The Church also taught in Lumen gentium, the Dogmatic Constitution on the Church of Vatican II, and I will quote the section: “Those also can attain to salvation who through no fault of their own do not know the Gospel of Christ or his Church, yet sincerely seek God and moved by grace, strive by their deeds to do his will as it is known to them through the dictates of conscience.”  So the Church teaches that is possible that those who are ignorant of Christ through no fault of their own, and who are seeking God and following, to the best of the ability, their conscience, that they be saved.  We don’t know if they’re saved, because the only way we know to receive the gift of salvation is to know Jesus and be in a relationship with Him, begun in Baptism.  But the key is that if any person is in heaven, they are only there because of Jesus.
This should be a catalyst for us not simply to know about Jesus, but to truly know Him.  It should move us to say, ‘Do I really know Jesus?’  Simply being baptized, or even receiving other sacraments, does not necessarily mean that we know Jesus.  We might know about Jesus, but do we know Him as well as we know our friends or our spouse?
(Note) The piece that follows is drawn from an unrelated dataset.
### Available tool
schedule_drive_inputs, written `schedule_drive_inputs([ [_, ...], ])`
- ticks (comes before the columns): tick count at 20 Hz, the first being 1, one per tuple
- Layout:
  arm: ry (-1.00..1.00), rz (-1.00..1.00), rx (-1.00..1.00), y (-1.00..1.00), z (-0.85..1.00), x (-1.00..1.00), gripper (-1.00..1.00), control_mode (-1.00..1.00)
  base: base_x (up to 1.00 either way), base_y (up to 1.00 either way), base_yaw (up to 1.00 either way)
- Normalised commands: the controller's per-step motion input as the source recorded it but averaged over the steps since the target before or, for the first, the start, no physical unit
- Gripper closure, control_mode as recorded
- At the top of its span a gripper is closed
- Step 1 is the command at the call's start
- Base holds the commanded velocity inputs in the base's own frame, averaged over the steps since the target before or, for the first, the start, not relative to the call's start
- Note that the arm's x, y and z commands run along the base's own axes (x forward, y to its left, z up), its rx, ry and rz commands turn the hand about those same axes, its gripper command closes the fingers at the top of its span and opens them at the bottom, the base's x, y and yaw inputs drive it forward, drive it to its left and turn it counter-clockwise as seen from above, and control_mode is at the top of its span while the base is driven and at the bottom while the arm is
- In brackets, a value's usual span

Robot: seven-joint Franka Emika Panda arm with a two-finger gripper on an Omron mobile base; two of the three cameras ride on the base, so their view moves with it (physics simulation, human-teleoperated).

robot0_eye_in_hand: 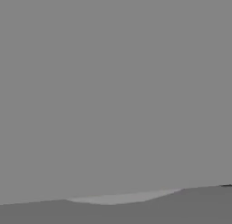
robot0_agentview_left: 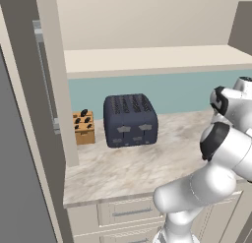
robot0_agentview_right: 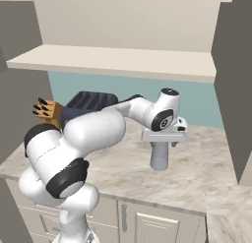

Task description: There is a tray on the dining counter. Grab the cup, mug, and pitcher and place them on the tray. The pitcher may be placed next to the tray if it cannot fit the tray.

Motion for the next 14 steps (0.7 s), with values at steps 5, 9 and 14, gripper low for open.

It should also be a catalyst to tell others about Jesus.  Your co-worker’s salvation could depend on how well you help them to understand who Jesus is.  Your spouse’s salvation could depend on how well you have made the life of Jesus your own and live it in your marriage.  Your classmate or friend’s salvation could be aided by the fact that you help them to know Jesus and reflect that relational knowledge through what you say and do.  Is that easy?  No.  The cost of discipleship, of knowing Jesus, is very expensive.  But God is pulling for us and giving us what we need to know Jesus and to share that knowledge with others through His divine grace, which is given to us through the Sacraments.
This weekend our First Communicants will receive Jesus, the Gate to Heaven, in the Eucharist.  In this new way, they are receiving the help to have union with Jesus, to truly know Him, and not simply to know about Him.  They asked for His mercy on Saturday, which He readily grants to those who are sorry and who seek to make the life of Jesus their own in their own way.  And on Sunday, having been purified of the obstacles to His life, they then/now receive that life and love in Jesus’ Body and Blood.  What a beautiful gift for Jesus to spread the table of the Eucharist, the altar of life, before us as we gather in the house of the Lord, which anticipates the eternal temple of God, the heavenly Jerusalem, where God wants us to dwell for years to come!  And each week we are invited back to Mass, to get to know Jesus better, and then to make His life our own by the power of His grace.  

When it comes to eternal salvation, to being welcomed into heaven, it’s not what we know, it’s who we know.  Do we know the Good Shepherd, the One who is the Gate for the sheep, who came that we “might have life and have it more abundantly”?